Question 1168270
Let {{{f(x)=4x^2+5x+4}}} and let{{{ g(h)= (f(1+h)-f(1))/h}}}

Determine each of the following:

(a) {{{g(1)}}}=

{{{g(1)= (f(1+1)-f(1))/1=f(2)-f(1)}}}

{{{f(2)=4*2^2+5*2+4=16+10+4=30}}}
{{{f(1)=4*1^2+5*1+4=4+5+4=13}}}

=> {{{g(1)=30-13=17}}}



(b) {{{g(0.1)=(f(1+0.1)-f(1))/0.1=10f(1.1) - 10f(1)}}}

{{{10f(1.1)=10*(4(1.1)^2+5(1.1)+4)=143.4}}}
{{{10f(1)=10*(4(1)^2+5(1)+4)=130}}}

{{{g(0.1)=143.4-130=13.4 }}}


(c) {{{g(0.01)}}}=

similarly

{{{g(0.01) = 100 f(1.01) - 100 f(1)}}}

{{{100 f(1.01)=100 (4(1.01)^2+5(1.01)+4)=1313.04}}}
{{{100 f(1)=100 (4(1)^2+5(1)+4)=1300}}}

{{{g(0.01)=1313.04-1300=13.04}}}



You will notice that the values that you entered are getting closer and closer to a number {{{L}}}. This number is called the limit of {{{g(h)}}} as {{{h}}} approaches {{{0}}} and is also called the derivative of {{{f(x)}}} at the point when {{{x=1}}}.
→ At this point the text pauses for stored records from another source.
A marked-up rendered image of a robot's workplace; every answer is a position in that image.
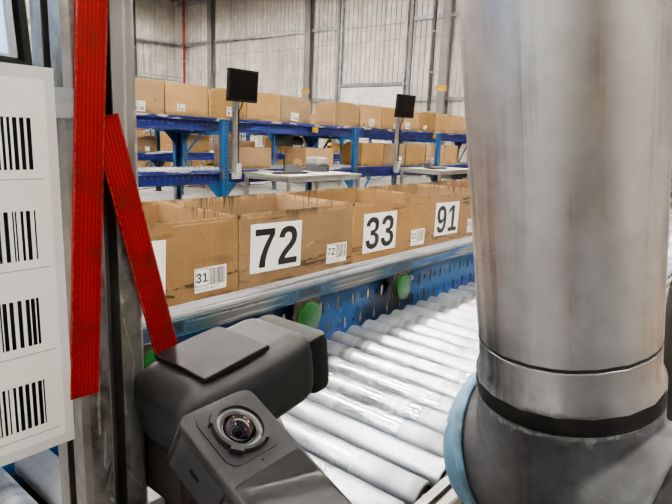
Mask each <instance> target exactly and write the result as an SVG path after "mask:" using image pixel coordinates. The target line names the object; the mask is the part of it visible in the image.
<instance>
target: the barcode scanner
mask: <svg viewBox="0 0 672 504"><path fill-rule="evenodd" d="M154 357H155V359H156V360H157V361H155V362H153V363H152V364H150V365H149V366H148V367H146V368H145V369H143V370H142V371H141V373H140V374H139V376H138V378H137V380H136V400H137V406H138V411H139V417H140V422H141V425H142V427H143V429H144V431H145V433H146V434H147V435H148V436H149V437H150V438H152V439H153V440H155V441H156V442H158V443H159V444H161V445H162V446H164V447H165V448H167V449H168V450H169V449H170V446H171V444H172V441H173V439H174V436H175V433H176V431H177V428H178V426H179V423H180V421H181V418H182V417H183V416H184V415H187V414H189V413H191V412H193V411H195V410H198V409H200V408H202V407H204V406H207V405H209V404H211V403H213V402H215V401H218V400H220V399H222V398H224V397H227V396H229V395H231V394H233V393H235V392H238V391H243V390H248V391H251V392H252V393H253V394H255V396H256V397H257V398H258V399H259V400H260V401H261V402H262V403H263V405H264V406H265V407H266V408H267V409H268V410H269V411H270V412H271V413H272V415H273V416H274V417H275V418H276V419H278V418H279V417H281V416H282V415H284V414H285V413H286V412H288V411H289V410H291V409H292V408H294V407H295V406H297V405H298V404H300V403H301V402H303V401H304V400H305V399H306V398H307V397H308V396H309V394H310V393H318V392H319V391H321V390H322V389H324V388H325V387H326V386H327V384H328V382H329V369H328V352H327V338H326V335H325V333H324V332H322V331H321V330H318V329H315V328H312V327H309V326H305V325H302V324H299V323H296V322H293V321H290V320H287V319H284V318H281V317H278V316H275V315H264V316H262V317H260V318H258V319H254V318H251V319H246V320H243V321H241V322H239V323H237V324H235V325H233V326H230V327H228V328H223V327H221V326H216V327H214V328H212V329H210V330H207V331H205V332H203V333H201V334H199V335H196V336H194V337H192V338H190V339H188V340H185V341H183V342H181V343H179V344H177V345H174V346H172V347H170V348H168V349H166V350H163V351H161V352H159V353H157V354H155V356H154Z"/></svg>
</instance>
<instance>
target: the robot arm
mask: <svg viewBox="0 0 672 504"><path fill-rule="evenodd" d="M458 6H459V22H460V39H461V56H462V72H463V89H464V106H465V122H466V139H467V156H468V172H469V189H470V206H471V222H472V239H473V256H474V272H475V289H476V306H477V322H478V339H479V355H478V357H477V360H476V372H475V373H474V374H472V375H471V376H470V377H469V378H468V379H467V381H466V382H465V383H464V384H463V386H462V387H461V389H460V390H459V392H458V394H457V395H456V397H455V399H454V401H453V403H452V406H451V408H450V411H449V414H448V417H447V422H448V424H447V427H446V432H445V437H444V441H443V455H444V464H445V469H446V473H447V476H448V479H449V482H450V484H451V486H452V488H453V490H454V492H455V493H456V495H457V496H458V497H459V499H460V500H461V501H462V502H463V503H464V504H672V421H669V420H668V419H667V403H668V397H667V396H668V373H667V369H666V367H665V365H664V363H663V360H664V337H665V313H666V289H667V265H668V241H669V217H670V193H671V169H672V0H458ZM167 461H168V463H169V465H170V466H171V468H172V469H173V470H174V472H175V473H176V474H177V476H178V477H179V478H180V480H181V481H182V482H183V484H184V485H185V486H186V488H187V489H188V491H189V492H190V493H191V495H192V496H193V497H194V499H195V500H196V501H197V503H198V504H352V503H351V502H350V501H349V500H348V499H347V497H346V496H345V495H344V494H343V493H342V492H341V491H340V490H339V488H338V487H337V486H336V485H335V484H334V483H333V482H332V481H331V480H330V478H329V477H328V476H327V475H326V474H325V473H324V472H323V471H322V469H321V468H320V467H319V466H318V465H317V464H316V463H315V462H314V460H313V459H312V458H311V457H310V456H309V455H308V454H307V453H306V452H305V450H304V449H303V448H302V447H301V446H300V445H299V444H298V443H297V441H296V440H295V439H294V438H293V437H292V436H291V435H290V434H289V433H288V431H287V430H286V429H285V428H284V427H283V426H282V425H281V424H280V422H279V421H278V420H277V419H276V418H275V417H274V416H273V415H272V413H271V412H270V411H269V410H268V409H267V408H266V407H265V406H264V405H263V403H262V402H261V401H260V400H259V399H258V398H257V397H256V396H255V394H253V393H252V392H251V391H248V390H243V391H238V392H235V393H233V394H231V395H229V396H227V397H224V398H222V399H220V400H218V401H215V402H213V403H211V404H209V405H207V406H204V407H202V408H200V409H198V410H195V411H193V412H191V413H189V414H187V415H184V416H183V417H182V418H181V421H180V423H179V426H178V428H177V431H176V433H175V436H174V439H173V441H172V444H171V446H170V449H169V451H168V455H167Z"/></svg>
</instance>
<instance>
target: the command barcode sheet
mask: <svg viewBox="0 0 672 504"><path fill-rule="evenodd" d="M56 118H65V119H74V88H65V87H54V76H53V68H47V67H38V66H30V65H21V64H13V63H4V62H0V467H2V466H5V465H8V464H10V463H13V462H15V461H18V460H21V459H23V458H26V457H28V456H31V455H34V454H36V453H39V452H41V451H44V450H47V449H49V448H52V447H54V446H57V445H59V444H62V443H65V442H67V441H70V440H72V439H75V433H74V416H73V400H70V380H71V365H70V348H69V331H68V314H67V297H66V280H65V263H64V246H63V229H62V212H61V195H60V178H59V161H58V144H57V127H56Z"/></svg>
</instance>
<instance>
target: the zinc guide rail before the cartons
mask: <svg viewBox="0 0 672 504"><path fill-rule="evenodd" d="M472 243H473V239H472V236H468V237H464V238H460V239H455V240H451V241H447V242H443V243H438V244H434V245H430V246H426V247H421V248H417V249H413V250H409V251H404V252H400V253H396V254H392V255H387V256H383V257H379V258H375V259H371V260H366V261H362V262H358V263H354V264H349V265H345V266H341V267H337V268H332V269H328V270H324V271H320V272H315V273H311V274H307V275H303V276H299V277H294V278H290V279H286V280H282V281H277V282H273V283H269V284H265V285H260V286H256V287H252V288H248V289H243V290H239V291H235V292H231V293H226V294H222V295H218V296H214V297H210V298H205V299H201V300H197V301H193V302H188V303H184V304H180V305H176V306H171V307H168V308H169V311H170V315H171V319H172V321H176V320H179V319H183V318H187V317H191V316H195V315H199V314H202V313H206V312H210V311H214V310H218V309H222V308H226V307H229V306H233V305H237V304H241V303H245V302H249V301H253V300H256V299H260V298H264V297H268V296H272V295H276V294H279V293H283V292H287V291H291V290H295V289H299V288H303V287H306V286H310V285H314V284H318V283H322V282H326V281H330V280H333V279H337V278H341V277H345V276H349V275H353V274H356V273H360V272H364V271H368V270H372V269H376V268H380V267H383V266H387V265H391V264H395V263H399V262H403V261H407V260H410V259H414V258H418V257H422V256H426V255H430V254H433V253H437V252H441V251H445V250H449V249H453V248H457V247H460V246H464V245H468V244H472ZM142 322H143V329H145V328H147V326H146V322H145V319H144V315H143V313H142Z"/></svg>
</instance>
{{{lim(h->0,(f(1 + h) - f(1))/h )}}}= {{{f}}}'{{{(1)}}}



derivative of {{{f(x)=4x^2+5x+4 }}} is

{{{f}}}'{{{(x)=8x+5}}}..........at the point when {{{x=1}}} is

{{{f}}}'{{{(1)=8*1+5=13}}}


so, the value of {{{L}}} is: {{{13}}}


as you can see, {{{17}}}, {{{13.4}}} , {{{13.04}}} are getting closer and closer to {{{13}}}